### WORK ORDER
Look through the material that follows and show every line with the string "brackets".
GIVEN RECORDS section start
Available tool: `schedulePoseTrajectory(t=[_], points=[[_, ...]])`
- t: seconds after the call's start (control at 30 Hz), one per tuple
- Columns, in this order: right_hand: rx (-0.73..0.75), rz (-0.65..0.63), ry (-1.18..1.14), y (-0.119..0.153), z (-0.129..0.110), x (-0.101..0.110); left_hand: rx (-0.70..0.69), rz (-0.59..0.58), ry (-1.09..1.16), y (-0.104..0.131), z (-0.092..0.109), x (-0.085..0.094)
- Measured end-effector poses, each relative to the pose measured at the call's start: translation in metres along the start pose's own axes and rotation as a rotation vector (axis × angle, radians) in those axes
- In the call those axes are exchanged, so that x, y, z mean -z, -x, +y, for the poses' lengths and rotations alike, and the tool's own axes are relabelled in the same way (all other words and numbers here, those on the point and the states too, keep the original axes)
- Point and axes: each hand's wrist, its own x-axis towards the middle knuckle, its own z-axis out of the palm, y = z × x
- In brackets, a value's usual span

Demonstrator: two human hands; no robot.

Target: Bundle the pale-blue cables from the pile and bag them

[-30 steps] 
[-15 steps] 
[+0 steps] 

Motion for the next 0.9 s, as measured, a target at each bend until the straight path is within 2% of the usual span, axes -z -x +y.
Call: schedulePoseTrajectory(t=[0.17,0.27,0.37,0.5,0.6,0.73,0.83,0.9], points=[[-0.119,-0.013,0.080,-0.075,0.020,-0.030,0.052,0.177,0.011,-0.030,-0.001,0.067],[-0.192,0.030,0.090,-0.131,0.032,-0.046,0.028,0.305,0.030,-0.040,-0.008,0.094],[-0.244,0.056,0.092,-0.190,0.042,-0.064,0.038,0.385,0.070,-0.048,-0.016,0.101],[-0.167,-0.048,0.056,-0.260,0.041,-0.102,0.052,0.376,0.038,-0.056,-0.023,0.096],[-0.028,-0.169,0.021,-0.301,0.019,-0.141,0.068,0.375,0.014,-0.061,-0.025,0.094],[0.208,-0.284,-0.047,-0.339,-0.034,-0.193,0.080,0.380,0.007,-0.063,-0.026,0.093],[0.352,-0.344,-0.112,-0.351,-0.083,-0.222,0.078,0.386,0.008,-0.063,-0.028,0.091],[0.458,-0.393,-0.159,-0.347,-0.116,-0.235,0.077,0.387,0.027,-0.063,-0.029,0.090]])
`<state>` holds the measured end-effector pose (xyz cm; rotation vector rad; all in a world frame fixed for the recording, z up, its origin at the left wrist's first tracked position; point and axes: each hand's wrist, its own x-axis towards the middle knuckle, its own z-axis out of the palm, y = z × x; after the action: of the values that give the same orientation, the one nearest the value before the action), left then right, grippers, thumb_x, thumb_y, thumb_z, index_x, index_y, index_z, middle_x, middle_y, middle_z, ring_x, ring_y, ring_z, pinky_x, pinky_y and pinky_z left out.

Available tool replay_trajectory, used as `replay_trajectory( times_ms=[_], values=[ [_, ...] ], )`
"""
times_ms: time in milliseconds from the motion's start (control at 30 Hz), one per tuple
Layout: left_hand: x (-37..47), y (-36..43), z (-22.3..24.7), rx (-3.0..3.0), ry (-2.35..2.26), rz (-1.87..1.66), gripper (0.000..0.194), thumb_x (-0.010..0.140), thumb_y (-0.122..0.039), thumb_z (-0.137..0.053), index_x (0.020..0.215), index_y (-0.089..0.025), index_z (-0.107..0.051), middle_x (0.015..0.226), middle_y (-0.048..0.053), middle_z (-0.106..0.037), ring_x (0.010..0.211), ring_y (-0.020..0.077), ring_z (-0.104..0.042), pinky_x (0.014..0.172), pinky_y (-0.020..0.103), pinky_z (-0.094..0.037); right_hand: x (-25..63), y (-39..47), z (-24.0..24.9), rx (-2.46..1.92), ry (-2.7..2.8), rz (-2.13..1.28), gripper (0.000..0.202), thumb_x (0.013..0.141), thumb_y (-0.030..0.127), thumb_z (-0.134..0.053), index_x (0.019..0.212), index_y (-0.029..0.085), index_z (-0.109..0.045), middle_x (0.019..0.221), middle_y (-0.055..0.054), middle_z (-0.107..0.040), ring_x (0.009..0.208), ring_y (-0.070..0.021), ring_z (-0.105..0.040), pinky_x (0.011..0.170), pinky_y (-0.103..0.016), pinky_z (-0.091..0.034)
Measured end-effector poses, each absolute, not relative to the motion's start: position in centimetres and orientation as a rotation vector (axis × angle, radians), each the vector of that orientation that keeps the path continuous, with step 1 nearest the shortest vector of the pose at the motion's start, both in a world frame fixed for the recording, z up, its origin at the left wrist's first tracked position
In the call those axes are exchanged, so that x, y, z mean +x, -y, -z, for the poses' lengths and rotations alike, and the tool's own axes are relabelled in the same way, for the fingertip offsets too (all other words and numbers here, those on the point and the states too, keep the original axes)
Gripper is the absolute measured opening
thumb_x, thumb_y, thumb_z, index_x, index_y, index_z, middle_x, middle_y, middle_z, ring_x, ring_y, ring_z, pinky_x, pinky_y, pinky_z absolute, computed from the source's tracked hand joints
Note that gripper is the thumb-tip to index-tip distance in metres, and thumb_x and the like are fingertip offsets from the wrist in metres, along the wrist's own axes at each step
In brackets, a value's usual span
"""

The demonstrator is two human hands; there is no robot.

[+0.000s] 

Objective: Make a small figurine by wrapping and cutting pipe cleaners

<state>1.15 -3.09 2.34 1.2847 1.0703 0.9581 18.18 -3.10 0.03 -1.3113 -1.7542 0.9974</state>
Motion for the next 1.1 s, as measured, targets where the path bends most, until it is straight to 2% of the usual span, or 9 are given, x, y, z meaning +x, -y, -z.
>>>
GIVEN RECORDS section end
### OUTPUT OF THE EXERCISE
- In brackets, a value's usual span
In brackets, a value's usual span

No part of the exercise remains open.